> **Aim of the task**
Word for word, restate the listing that follows and leave out the images.

> **Information supplied**
......

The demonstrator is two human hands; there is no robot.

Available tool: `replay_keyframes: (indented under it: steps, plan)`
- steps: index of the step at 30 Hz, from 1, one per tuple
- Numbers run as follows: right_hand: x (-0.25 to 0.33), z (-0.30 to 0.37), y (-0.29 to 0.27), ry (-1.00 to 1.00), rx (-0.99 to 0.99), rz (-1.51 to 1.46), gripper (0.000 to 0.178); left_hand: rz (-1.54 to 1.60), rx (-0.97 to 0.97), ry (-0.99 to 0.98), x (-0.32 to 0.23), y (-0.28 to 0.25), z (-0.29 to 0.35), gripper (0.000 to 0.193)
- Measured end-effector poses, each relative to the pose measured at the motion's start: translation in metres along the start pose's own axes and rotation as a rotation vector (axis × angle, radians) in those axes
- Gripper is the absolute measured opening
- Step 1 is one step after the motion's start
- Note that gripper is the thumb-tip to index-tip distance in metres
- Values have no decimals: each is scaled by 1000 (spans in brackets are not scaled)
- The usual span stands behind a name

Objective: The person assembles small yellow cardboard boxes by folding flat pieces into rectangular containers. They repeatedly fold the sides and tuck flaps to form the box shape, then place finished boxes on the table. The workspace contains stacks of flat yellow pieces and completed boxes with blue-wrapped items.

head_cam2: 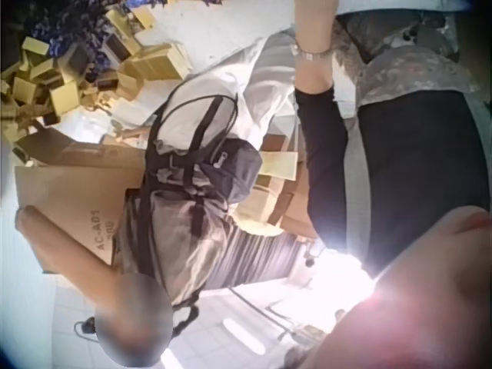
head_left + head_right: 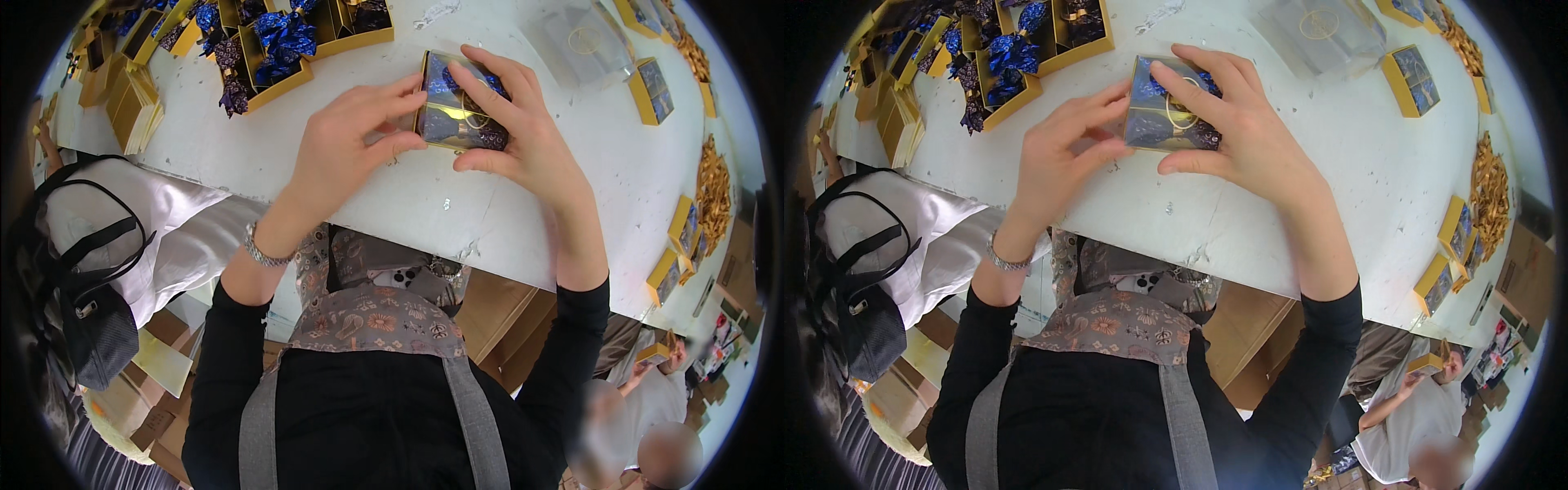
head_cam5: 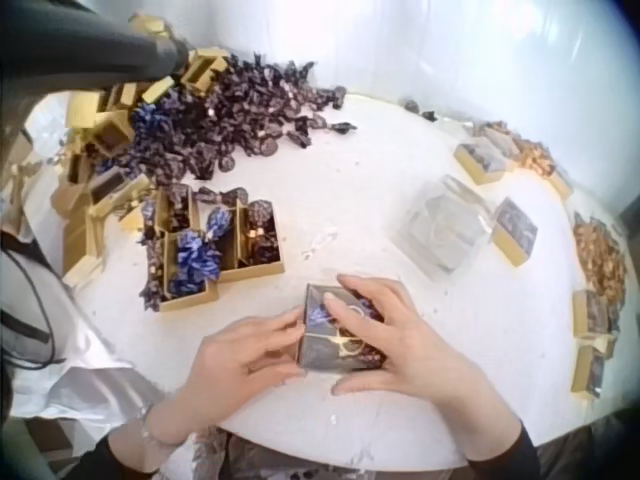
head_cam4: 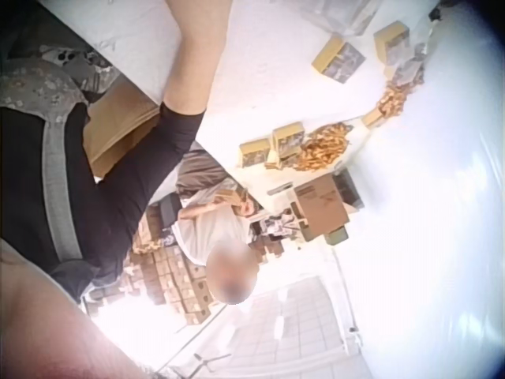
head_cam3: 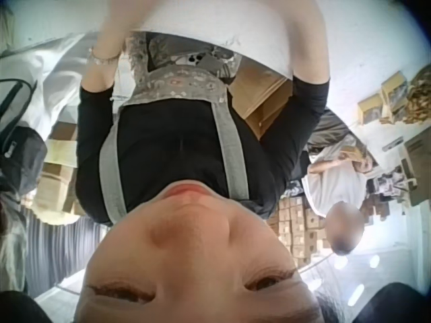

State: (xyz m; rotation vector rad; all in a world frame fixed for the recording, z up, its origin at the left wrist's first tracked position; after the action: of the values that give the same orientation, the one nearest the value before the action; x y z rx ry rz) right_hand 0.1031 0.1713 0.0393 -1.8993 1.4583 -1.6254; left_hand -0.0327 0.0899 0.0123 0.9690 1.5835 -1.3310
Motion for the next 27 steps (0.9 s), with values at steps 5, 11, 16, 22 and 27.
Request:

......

> **Response to the task**
The demonstrator is two human hands; there is no robot.

Available tool: `replay_keyframes: (indented under it: steps, plan)`
- steps: index of the step at 30 Hz, from 1, one per tuple
- Numbers run as follows: right_hand: x (-0.25 to 0.33), z (-0.30 to 0.37), y (-0.29 to 0.27), ry (-1.00 to 1.00), rx (-0.99 to 0.99), rz (-1.51 to 1.46), gripper (0.000 to 0.178); left_hand: rz (-1.54 to 1.60), rx (-0.97 to 0.97), ry (-0.99 to 0.98), x (-0.32 to 0.23), y (-0.28 to 0.25), z (-0.29 to 0.35), gripper (0.000 to 0.193)
- Measured end-effector poses, each relative to the pose measured at the motion's start: translation in metres along the start pose's own axes and rotation as a rotation vector (axis × angle, radians) in those axes
- Gripper is the absolute measured opening
- Step 1 is one step after the motion's start
- Note that gripper is the thumb-tip to index-tip distance in metres
- Values have no decimals: each is scaled by 1000 (spans in brackets are not scaled)
- The usual span stands behind a name

Objective: The person assembles small yellow cardboard boxes by folding flat pieces into rectangular containers. They repeatedly fold the sides and tuck flaps to form the box shape, then place finished boxes on the table. The workspace contains stacks of flat yellow pieces and completed boxes with blue-wrapped items.

head_cam2: 
head_left + head_right: 
head_cam5: 
head_cam4: 
head_cam3: 

State: (xyz m; rotation vector rad; all in a world frame fixed for the recording, z up, its origin at the left wrist's first tracked position; after the action: of the values that give the same orientation, the one nearest the value before the action; x y z rx ry rz) right_hand 0.1031 0.1713 0.0393 -1.8993 1.4583 -1.6254; left_hand -0.0327 0.0899 0.0123 0.9690 1.5835 -1.3310
Motion for the next 27 steps (0.9 s), with values at steps 5, 11, 16, 22 and 27.
Request:

No more work is needed on this exercise.